For university research I try to scrape an FDA table (robots.txt allows to scrape this content)
The table contains 19 rows and 2 columns: https://www.accessdata.fda.gov/scripts/cdrh/cfdocs/cfpmn/pmn.cfm?ID=K203181
The format I try to extract is:
col1 col2 url_of_col2
<chr> <chr> <chr>
1 Device Classificati~ distal transcutaneous electrical stimulator for treatm~ https://www.accessdata.fda.gov/scripts/cdrh/cfdocs/cfpcd/classification.cfm?s~
What I achieved:
I can easly extract the items of the first column:
#library
library(tidyverse)
library(xml2)
library(rvest)
#load html
html <- xml2::read_html("https://www.accessdata.fda.gov/scripts/cdrh/cfdocs/cfpmn/pmn.cfm?ID=K203181")

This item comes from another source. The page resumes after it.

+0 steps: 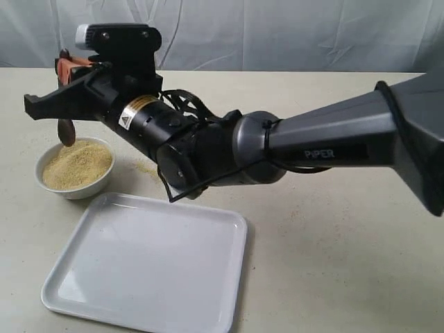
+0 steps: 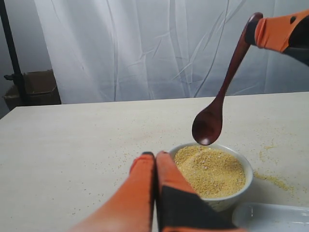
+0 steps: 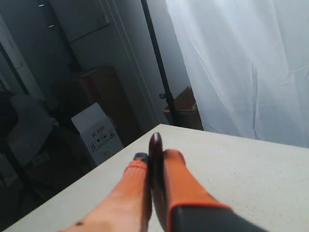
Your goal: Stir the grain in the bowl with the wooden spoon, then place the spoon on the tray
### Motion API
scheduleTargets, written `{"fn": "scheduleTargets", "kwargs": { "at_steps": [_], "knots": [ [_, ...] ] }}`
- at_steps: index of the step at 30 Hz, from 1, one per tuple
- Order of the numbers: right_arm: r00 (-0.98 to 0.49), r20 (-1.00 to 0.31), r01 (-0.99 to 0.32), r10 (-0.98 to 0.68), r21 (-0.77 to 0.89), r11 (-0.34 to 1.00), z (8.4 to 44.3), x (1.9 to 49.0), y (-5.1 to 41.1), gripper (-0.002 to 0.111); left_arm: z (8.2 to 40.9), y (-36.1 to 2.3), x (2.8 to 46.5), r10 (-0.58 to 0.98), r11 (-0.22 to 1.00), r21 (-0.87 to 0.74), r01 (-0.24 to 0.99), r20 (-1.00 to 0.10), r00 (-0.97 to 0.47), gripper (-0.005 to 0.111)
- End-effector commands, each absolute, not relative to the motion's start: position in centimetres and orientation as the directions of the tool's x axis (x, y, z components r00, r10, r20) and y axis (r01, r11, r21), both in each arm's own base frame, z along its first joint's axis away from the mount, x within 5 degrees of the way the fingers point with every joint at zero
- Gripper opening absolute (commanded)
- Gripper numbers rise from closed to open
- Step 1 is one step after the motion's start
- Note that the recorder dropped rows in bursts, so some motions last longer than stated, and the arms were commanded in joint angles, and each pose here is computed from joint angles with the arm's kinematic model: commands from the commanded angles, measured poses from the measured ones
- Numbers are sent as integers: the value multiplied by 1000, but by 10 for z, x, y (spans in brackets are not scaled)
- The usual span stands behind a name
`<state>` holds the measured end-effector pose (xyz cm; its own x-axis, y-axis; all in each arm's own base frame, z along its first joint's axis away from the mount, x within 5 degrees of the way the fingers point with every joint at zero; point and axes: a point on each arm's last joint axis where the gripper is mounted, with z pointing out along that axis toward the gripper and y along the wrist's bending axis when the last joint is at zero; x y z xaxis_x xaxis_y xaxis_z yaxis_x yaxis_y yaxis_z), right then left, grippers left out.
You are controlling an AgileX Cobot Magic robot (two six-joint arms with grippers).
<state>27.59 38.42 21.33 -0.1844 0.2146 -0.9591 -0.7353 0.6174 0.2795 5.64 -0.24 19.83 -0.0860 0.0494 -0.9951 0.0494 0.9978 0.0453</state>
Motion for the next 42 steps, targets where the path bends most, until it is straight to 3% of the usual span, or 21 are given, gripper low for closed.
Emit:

# select table of interest
html %>%
html_nodes("table") -> tables
tables[[9]] -> table
# extract col 1 items
table %>%
html_nodes("th") %>%
html_text() %>%
gsub("\n|\t|\r","",.) %>%
trimws()
#> [1] "Device Classification Name" "510(k) Number"
#> [3] "Device Name" "Applicant"
#> [5] "Applicant Contact" "Correspondent"
#> [7] "Correspondent Contact" "Regulation Number"
#> [9] "Classification Product Code" "Date Received"
#> [11] "Decision Date" "Decision"
#> [13] "Regulation Medical Specialty" "510k Review Panel"
#> [15] "summary" "Type"
#> [17] "Clinical Trials" "Reviewed by Third Party"
#> [19] "Combination Product"
Created on 2021-02-27 by the reprex package (v1.0.0)
Where I get stuck
- Since some cells of column 2 contain a table, this approach does not give the same number of items:
# extract col 2 items
table %>%
html_nodes("td") %>%
html_text()%>%
gsub("\n|\t|\r","",.) %>%
trimws()
#> [1] "distal transcutaneous electrical stimulator for treatment of acute migraine"
#> [2] "K203181"
#> [3] "Nerivio, FGD000075-4.7"
#> [4] "Theranica Bioelectronics ltd4 Ha-Omanutst. Poleg Industrial Parknetanya, IL4250574"
#> [5] "Theranica Bioelectronics ltd"
#> [6] "4 Ha-Omanutst. Poleg Industrial Park"
#> [7] "netanya, IL4250574"
#> [8] "alon ironi"
#> [9] "Hogan Lovells US LLP1735 Market StreetSuite 2300philadelphia, PA 19103"
#> [10] "Hogan Lovells US LLP"
#> [11] "1735 Market Street"
#> [12] "Suite 2300"
#> [13] "philadelphia, PA 19103"
#> [14] "janice m. hogan"
#> [15] "882.5899"
#> [16] "QGT "
#> [17] "QGT "
#> [18] "10/26/2020"
#> [19] "01/22/2021"
#> [20] "substantially equivalent (SESE)"
#> [21] "Neurology"
#> [22] "Neurology"
#> [23] "summary"
#> [24] "Traditional"
#> [25] "NCT04089761"
#> [26] "No"
#> [27] "No"
Created on 2021-02-27 by the reprex package (v1.0.0)
- Moreover, I could not find a way to extract the urls of col2
I found a good manual to read html tables with cells spanning on multiple rows. However, I think this approach does not work for nested dataframes.
There is similar question regarding a nested table without links (How to scrape older html with nested tables in R?) which has not been answered yet. A comment suggested this question, unfortunately I could not apply it to my html table.
There is the unpivotr package that aims to read nested html tables, however, I could not solve my problem with that package.